To correct this, the baffles 64 are mounted within the tank 10 in front of the inlet opening 60 perpendicular to the inlet flow. Thus, the baffles 64 force a portion of the inlet flow down the inlet side of the tank 10 and a portion down the middle of the tank 10 to create a generally even downward flow distribution across the width of the tank.
Preferably, baffles 64 are positioned about 4 to 6 inches in front of the inlet opening 60, above the top edge of anodes 18 and between adjacent cathodes 20. The baffles 64 extend from above the solution level 62 in the tank 10 to about 3 inches above the anode 18 and are about 13 inches long. The plates 64 are made of 16 gauge titanium and have a stiffening rib welded to the back to provide additional strength. The top of the baffle 64 is attached to a stainless steel rod 66 which is held by an adjustable bracket 72 mounted on the top of the tank 10. The bracket 72 allows the position of the baffle plate 64 and its depth in the solution to be adjusted.
According to an alternative embodiment, the baffles are individually attached to the tank wall making it unnecessary to remove them when removing cathodes 20 from the tank 10. With this alternative embodiment, the only time the baffles 64 need be removed from the tank 10 is when it is necessary to remove the anodes 18. According to another alternative embodiment, the baffles 64 described above are split in half, the halves being attached to the faces of adjacent cathodes.

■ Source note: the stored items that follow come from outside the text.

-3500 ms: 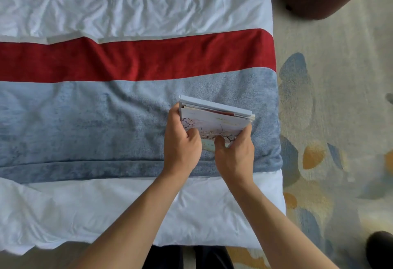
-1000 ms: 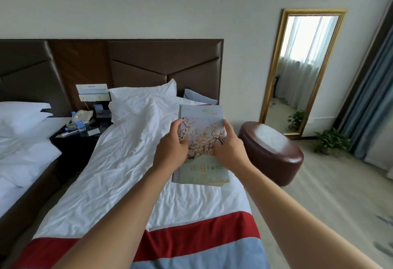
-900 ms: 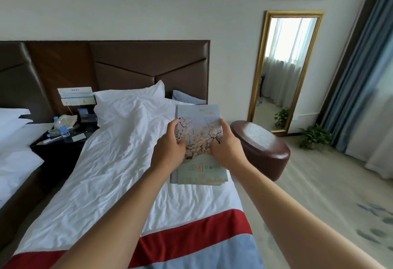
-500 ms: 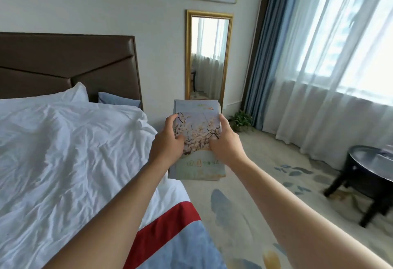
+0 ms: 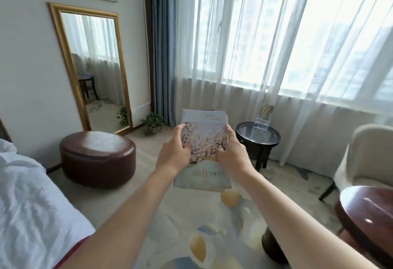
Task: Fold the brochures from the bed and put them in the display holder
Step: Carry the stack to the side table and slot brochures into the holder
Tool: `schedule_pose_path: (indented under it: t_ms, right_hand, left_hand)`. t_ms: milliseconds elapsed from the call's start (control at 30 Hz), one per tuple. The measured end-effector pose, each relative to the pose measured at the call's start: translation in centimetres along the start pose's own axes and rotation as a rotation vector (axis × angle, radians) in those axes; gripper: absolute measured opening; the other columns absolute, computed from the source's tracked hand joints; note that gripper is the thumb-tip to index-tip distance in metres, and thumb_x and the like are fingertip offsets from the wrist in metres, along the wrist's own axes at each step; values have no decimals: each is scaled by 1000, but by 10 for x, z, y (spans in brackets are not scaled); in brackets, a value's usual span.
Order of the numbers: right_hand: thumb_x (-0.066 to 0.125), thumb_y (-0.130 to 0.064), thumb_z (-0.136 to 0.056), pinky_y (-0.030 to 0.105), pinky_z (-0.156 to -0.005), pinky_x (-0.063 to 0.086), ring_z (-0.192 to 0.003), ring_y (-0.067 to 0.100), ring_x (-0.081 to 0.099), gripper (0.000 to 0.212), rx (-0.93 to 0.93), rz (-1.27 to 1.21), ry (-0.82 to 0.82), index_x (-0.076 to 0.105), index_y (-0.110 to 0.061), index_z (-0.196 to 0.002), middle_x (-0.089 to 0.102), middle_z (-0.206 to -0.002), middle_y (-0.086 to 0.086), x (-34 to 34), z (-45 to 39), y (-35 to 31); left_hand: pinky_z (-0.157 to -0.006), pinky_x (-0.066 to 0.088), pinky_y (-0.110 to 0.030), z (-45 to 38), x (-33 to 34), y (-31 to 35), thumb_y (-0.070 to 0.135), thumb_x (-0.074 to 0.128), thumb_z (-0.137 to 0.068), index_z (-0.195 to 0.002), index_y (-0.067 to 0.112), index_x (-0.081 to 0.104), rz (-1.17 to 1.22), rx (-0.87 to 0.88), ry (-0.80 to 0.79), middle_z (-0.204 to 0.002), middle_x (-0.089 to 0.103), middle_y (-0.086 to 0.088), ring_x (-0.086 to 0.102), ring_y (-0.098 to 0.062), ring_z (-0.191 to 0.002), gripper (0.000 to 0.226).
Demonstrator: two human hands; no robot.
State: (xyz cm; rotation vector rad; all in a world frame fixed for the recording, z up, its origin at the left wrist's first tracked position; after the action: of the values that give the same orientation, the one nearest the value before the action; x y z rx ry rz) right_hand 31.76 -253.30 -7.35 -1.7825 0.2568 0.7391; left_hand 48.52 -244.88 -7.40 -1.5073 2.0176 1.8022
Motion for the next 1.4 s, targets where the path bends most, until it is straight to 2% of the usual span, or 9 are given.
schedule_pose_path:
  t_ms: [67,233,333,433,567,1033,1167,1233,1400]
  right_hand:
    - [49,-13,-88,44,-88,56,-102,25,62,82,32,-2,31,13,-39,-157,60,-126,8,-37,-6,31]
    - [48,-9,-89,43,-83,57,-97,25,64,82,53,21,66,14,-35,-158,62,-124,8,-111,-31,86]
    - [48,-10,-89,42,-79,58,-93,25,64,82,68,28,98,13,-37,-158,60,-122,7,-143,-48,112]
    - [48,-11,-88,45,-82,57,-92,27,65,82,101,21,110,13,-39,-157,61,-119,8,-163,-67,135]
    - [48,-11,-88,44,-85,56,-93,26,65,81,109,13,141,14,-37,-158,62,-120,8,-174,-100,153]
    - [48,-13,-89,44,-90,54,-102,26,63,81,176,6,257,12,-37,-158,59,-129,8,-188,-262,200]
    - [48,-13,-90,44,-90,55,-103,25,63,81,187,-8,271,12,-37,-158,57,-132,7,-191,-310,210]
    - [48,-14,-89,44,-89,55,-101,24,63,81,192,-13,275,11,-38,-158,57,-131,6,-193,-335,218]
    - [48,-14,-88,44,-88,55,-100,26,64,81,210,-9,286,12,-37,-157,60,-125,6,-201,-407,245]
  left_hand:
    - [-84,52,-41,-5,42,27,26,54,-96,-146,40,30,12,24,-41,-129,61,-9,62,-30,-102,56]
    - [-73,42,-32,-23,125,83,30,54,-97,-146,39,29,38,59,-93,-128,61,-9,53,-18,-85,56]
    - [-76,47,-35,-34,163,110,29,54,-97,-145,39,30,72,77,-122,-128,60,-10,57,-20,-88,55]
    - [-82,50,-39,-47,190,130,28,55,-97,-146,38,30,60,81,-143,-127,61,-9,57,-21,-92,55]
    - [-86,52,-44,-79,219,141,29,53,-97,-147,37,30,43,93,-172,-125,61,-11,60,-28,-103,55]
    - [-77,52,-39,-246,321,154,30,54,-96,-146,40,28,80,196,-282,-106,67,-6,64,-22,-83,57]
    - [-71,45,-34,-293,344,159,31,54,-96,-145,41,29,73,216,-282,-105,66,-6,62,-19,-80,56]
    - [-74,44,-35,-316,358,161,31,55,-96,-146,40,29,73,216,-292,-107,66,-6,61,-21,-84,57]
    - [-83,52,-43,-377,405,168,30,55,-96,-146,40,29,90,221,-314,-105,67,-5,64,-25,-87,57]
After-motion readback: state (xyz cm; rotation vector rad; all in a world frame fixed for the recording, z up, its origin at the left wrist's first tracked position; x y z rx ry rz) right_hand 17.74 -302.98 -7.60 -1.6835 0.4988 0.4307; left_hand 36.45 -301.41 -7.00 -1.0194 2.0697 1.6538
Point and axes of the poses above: each hand's wrist, its own z-axis away from the middle knuckle, its own x-axis out of the palm, y = z × x, the point moved 7 cm from there along -z, towards the middle knuckle
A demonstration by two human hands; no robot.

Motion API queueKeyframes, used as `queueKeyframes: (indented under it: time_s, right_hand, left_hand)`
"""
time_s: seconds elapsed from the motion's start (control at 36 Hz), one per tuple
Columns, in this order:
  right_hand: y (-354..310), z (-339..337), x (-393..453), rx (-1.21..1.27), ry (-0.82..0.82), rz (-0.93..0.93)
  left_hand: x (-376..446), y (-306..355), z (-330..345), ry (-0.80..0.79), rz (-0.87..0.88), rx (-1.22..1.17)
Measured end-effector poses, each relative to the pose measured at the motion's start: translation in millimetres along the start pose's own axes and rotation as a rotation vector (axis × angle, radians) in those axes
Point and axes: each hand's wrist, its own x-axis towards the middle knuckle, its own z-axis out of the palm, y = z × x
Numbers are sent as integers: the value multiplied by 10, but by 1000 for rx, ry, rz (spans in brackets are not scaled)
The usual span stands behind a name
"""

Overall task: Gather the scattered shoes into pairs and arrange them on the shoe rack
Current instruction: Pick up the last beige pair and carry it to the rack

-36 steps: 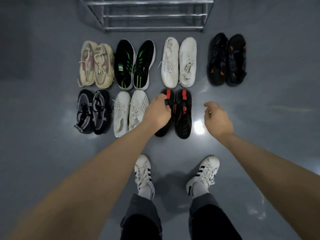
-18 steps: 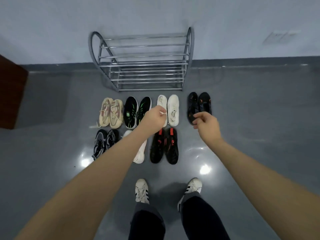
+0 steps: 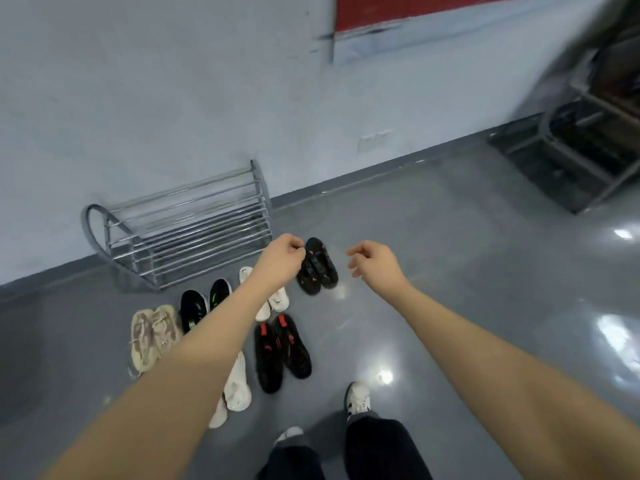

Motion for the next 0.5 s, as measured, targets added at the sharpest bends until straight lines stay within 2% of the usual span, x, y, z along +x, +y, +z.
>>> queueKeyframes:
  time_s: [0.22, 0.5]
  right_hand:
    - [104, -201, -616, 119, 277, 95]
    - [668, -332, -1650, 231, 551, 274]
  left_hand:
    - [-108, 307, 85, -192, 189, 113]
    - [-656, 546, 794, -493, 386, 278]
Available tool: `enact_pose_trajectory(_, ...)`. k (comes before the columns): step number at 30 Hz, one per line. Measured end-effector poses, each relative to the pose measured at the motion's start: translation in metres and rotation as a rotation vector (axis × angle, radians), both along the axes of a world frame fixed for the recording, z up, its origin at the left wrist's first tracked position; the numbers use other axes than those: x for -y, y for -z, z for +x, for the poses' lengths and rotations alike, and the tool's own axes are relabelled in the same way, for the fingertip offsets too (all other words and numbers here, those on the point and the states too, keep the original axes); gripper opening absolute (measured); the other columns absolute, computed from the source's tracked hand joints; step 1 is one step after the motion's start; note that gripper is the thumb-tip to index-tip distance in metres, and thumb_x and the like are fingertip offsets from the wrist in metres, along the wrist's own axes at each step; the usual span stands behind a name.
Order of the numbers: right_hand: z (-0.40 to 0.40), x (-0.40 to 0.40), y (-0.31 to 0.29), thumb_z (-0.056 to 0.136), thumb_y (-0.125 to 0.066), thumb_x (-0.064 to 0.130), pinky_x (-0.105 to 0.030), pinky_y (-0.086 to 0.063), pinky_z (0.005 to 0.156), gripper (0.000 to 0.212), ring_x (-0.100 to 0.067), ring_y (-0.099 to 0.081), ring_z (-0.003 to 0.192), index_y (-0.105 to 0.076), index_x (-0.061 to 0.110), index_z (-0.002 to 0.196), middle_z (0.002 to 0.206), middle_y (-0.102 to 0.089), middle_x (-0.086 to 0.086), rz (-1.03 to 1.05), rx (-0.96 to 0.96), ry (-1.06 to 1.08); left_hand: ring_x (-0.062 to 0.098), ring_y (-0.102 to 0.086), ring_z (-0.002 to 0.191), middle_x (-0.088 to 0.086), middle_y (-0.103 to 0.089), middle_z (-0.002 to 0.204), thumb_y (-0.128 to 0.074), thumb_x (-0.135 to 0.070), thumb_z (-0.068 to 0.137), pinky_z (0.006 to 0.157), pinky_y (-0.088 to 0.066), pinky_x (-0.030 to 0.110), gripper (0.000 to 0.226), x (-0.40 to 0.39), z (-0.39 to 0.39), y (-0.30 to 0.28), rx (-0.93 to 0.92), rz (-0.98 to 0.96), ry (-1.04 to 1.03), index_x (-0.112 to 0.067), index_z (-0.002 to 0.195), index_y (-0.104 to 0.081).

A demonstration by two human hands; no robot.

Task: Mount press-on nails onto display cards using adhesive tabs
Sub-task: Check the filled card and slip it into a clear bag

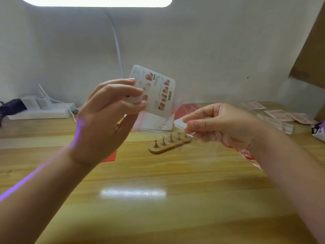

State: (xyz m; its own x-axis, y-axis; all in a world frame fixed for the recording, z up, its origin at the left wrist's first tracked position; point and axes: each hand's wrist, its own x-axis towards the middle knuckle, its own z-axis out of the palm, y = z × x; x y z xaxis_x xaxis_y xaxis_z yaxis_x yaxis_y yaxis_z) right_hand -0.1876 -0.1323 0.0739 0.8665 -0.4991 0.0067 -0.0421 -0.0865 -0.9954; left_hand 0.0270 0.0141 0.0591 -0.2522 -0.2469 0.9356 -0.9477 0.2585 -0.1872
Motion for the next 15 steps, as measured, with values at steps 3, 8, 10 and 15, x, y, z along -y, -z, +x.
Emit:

This later embodiment, however, results in a fragile cathode susceptible to damage when removed from the tank 10.
A feed slurry of copper-bearing material is introduced to the tank 10 via line 74 to replace copper that has deposited on the cathodes 20. To compensate for this addition of liquid to the tank 10, an overflow opening 76 is formed on a side of the tank 10 to maintain a constant liquid level in the tank 10. In the illustrated embodiment, the overflow opening 76 is formed on the side of the tank 10 opposite the inlet opening 60. The overflow opening 76 is positioned to maintain the solution level 62 in the tank 10 about 4 inches above the top 61 of the inlet opening 60. The overflow opening 76 also maintains the solution level 62 about 4 inches below the open top of the tank 10 to provide adequate free board.
Bussing contacts 34 and 38 for the anodes 18 and cathodes 20, respectively, provide an electrical connection between the anodes 18 and cathodes 20 and the main electrical bussing system 78 located outside of the tank 10. To further increase high contact pressure between the bussing contacts and the main bussing system, a knife edge contact 80 is typically utilized on each bussing contact 34 and 38. While a knife edge contact provides high contact pressure, its contact area is relatively small. Conversely, utilizing a large contact area produces a low contact pressure. A toggle clamp may be used to force the buss firmly into the contact.
Generally one square inch of copper conductor cross-sectional area is required for every 1000 amps to be conducted. It is preferred to keep the amperage below 1000 amps per square inch if possible. The main bussing contacts 78 utilized in the illustrated embodiment have a preferred cross-section area of 0.5×12 or 6 square inches. Thus, each buss bar 78 can carry about 6000 amps. Thus, for an electrowinning apparatus operating at 24,000 amps, four buss bars would be required. It is preferred that five be used.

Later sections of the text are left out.